ET23SWE0021 - Residential Electrical Service Upgrade Decision Tool

Complete
Project Name
Residential Electrical Service Upgrade Decision Tool
Project Number
ET23SWE0021
Funding Entity
SWE
Market Sector
Residential
TPM Category Priority 1
Whole Building
TPM Technology Family Type 1
Electrical Infrastructure
Distribution Report
Project Description

Meeting the state’s climate and clean air goals requires electrification of the existing residential housing stock. Residential electrification is often erroneously assumed to require electrical panel and service upgrades in dwellings that currently have less than 200A of capacity. Under this assumption, a substantial minority (30-40%) of all dwellings in the state of California would require costly and time-consuming panel and service upsizing, representing $25-40 billion dollars of investment. These upgrades will also impose additional stress on the electrical grid, requiring substantial upstream investments by utilities and ratepayers. This represents a major bottleneck to rapid and equitable building electrification. This path poses an especially large burden on the state’s disadvantaged communities and tenants in older single-family and multifamily housing, who are more likely to have inadequate electrical infrastructure.
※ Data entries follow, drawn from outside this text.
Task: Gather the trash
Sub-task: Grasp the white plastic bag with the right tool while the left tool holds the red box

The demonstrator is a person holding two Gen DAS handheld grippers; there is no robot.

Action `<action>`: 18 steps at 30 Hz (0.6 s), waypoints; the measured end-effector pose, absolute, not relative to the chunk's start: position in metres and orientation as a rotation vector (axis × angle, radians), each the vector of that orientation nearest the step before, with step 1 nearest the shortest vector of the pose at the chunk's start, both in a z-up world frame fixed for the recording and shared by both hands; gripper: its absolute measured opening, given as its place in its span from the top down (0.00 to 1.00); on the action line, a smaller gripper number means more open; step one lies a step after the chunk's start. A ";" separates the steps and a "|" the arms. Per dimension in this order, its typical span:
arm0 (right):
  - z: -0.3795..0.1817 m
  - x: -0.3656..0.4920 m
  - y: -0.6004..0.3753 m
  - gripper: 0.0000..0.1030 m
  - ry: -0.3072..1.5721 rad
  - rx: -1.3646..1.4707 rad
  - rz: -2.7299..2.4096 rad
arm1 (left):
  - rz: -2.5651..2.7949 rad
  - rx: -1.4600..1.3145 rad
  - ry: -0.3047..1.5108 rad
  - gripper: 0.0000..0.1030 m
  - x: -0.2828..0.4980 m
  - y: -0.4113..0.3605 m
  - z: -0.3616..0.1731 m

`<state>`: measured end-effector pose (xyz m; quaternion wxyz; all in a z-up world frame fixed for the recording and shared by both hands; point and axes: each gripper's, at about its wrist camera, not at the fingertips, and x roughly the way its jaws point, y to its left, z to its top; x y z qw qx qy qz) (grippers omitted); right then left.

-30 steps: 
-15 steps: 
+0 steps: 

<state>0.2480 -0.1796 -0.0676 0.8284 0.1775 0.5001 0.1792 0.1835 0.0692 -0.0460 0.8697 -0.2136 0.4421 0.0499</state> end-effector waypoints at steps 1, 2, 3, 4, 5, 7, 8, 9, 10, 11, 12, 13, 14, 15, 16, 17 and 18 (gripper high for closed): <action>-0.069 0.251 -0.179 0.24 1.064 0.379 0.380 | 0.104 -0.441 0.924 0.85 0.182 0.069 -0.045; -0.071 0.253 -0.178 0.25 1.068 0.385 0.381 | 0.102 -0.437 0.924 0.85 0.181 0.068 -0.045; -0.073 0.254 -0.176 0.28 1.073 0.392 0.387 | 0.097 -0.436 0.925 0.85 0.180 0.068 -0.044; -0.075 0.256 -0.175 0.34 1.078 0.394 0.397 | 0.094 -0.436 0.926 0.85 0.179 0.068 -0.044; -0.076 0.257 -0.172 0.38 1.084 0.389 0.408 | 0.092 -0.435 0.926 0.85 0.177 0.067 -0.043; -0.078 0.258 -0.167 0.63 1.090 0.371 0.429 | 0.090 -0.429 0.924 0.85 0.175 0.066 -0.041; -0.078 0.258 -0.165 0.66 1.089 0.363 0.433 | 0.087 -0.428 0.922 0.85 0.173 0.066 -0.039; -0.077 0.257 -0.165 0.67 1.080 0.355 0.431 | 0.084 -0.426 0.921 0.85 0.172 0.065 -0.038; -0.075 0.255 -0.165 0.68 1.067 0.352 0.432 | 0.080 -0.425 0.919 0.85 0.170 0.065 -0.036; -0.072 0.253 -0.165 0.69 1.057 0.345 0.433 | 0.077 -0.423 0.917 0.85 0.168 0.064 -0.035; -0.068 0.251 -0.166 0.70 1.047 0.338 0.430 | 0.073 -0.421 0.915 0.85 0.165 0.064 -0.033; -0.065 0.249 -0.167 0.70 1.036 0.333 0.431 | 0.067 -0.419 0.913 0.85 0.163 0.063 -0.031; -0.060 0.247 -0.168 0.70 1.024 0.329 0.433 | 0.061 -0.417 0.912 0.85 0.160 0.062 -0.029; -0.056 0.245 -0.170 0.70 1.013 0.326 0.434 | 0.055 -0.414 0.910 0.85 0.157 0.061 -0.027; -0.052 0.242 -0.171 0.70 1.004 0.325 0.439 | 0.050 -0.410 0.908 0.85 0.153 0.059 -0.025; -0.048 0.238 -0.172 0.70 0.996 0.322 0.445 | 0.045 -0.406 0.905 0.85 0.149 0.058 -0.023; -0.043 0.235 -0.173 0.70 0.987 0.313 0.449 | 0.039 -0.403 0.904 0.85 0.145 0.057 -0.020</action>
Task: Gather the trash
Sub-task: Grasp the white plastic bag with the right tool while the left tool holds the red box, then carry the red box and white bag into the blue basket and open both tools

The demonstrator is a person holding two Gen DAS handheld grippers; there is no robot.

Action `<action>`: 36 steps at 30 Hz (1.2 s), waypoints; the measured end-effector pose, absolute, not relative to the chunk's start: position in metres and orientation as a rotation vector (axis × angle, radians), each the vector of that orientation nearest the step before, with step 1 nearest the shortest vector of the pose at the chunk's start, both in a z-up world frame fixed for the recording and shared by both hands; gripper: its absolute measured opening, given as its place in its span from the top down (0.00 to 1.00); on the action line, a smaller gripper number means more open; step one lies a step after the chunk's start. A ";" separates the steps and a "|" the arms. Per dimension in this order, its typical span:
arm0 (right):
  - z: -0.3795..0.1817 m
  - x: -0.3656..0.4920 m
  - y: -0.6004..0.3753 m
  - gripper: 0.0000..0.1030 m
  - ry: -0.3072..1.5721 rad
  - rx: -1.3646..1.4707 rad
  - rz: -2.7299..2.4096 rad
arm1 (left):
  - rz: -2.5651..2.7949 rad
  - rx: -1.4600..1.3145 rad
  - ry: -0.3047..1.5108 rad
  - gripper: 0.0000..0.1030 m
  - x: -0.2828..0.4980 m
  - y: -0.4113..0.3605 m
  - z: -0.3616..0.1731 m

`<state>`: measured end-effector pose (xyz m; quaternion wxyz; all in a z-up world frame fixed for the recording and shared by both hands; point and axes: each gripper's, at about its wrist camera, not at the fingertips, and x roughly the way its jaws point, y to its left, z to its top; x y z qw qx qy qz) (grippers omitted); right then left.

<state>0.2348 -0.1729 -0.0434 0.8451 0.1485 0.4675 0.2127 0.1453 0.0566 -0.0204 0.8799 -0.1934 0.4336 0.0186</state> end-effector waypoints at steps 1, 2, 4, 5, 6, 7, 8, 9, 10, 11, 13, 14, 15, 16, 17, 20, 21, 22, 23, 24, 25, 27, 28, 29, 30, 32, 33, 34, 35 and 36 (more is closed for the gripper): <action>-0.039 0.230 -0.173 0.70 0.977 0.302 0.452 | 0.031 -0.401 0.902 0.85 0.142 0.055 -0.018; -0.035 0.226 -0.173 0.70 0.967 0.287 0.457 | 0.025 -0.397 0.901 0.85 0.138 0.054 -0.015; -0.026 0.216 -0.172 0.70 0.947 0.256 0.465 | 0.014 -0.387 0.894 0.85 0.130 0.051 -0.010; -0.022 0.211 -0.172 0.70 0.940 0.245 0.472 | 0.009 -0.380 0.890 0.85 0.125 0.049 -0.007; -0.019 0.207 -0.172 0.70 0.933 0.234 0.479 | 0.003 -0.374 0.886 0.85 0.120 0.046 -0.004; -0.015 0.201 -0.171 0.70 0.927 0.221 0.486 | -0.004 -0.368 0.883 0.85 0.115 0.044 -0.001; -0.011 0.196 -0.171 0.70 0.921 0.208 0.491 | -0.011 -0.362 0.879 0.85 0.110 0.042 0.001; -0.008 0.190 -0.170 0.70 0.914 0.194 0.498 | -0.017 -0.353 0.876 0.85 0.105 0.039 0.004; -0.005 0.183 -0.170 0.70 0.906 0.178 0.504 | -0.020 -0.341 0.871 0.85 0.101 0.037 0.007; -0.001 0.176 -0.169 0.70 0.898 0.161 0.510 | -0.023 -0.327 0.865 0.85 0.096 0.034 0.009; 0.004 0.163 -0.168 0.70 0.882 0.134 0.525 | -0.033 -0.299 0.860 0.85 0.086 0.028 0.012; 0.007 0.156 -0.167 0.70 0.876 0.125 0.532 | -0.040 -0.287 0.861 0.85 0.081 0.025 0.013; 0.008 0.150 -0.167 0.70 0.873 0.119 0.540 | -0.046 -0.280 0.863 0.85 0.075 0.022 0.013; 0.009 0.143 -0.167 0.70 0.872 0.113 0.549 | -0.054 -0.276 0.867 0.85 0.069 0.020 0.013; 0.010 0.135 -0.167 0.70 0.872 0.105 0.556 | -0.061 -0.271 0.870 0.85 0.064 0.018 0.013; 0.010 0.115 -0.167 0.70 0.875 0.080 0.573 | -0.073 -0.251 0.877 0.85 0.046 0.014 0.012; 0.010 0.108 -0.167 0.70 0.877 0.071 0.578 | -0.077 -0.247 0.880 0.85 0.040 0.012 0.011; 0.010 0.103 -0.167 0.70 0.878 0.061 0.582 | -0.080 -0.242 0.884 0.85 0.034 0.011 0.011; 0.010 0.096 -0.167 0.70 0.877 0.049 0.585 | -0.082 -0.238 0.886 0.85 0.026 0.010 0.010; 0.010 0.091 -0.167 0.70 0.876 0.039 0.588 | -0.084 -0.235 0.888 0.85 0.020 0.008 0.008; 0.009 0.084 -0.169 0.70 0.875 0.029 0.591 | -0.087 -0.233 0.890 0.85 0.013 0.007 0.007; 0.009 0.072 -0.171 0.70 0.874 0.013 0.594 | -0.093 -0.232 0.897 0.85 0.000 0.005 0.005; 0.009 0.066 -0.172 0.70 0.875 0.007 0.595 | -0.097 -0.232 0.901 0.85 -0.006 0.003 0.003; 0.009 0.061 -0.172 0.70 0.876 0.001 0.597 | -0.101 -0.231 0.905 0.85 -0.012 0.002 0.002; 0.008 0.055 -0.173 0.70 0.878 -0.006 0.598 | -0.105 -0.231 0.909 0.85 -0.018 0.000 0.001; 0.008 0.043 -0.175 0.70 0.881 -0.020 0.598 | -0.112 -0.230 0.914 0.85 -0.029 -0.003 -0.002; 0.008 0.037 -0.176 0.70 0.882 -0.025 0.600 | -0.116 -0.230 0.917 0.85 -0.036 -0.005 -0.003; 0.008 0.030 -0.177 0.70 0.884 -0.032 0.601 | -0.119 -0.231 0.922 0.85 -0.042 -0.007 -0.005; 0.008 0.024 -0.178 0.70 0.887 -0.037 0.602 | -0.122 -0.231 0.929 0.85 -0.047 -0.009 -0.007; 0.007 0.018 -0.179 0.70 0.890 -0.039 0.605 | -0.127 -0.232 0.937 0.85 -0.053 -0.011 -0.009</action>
The proposed project’s goal is to leverage current research and practices to provide a “Residential Service Upgrade Decision Tool,” hereafter referred to as “Tool”, focused on existing residential single-family and multifamily buildings. The Tool is aimed at utilities, homeowners, contractors, regulators, and policy makers, and will include several decision-trees providing guidance on when to upsize electrical panels and service versus alternatives to manage available panel and service capacity to electrify homes. The Tool will provide differentiated information based on the intended audiences. For example, a homeowner will be able to assess the likely need for a panel/service upsizing or alternatives to avoid the same at their individual home. A contractor may use the Tool to view several scenarios for homes they typically service to estimate which of their projects will likely need panel/service upsizing or avoid it. Utility and policy makers will be able to run scenarios allowing them to estimate the potential needs at a statewide, utility specific or locational basis based on input assumptions on home size, location, existing panel capacity and likely electrification upgrades. The Tool will also be differentiated based on whether it is for a single-family home versus a multifamily building.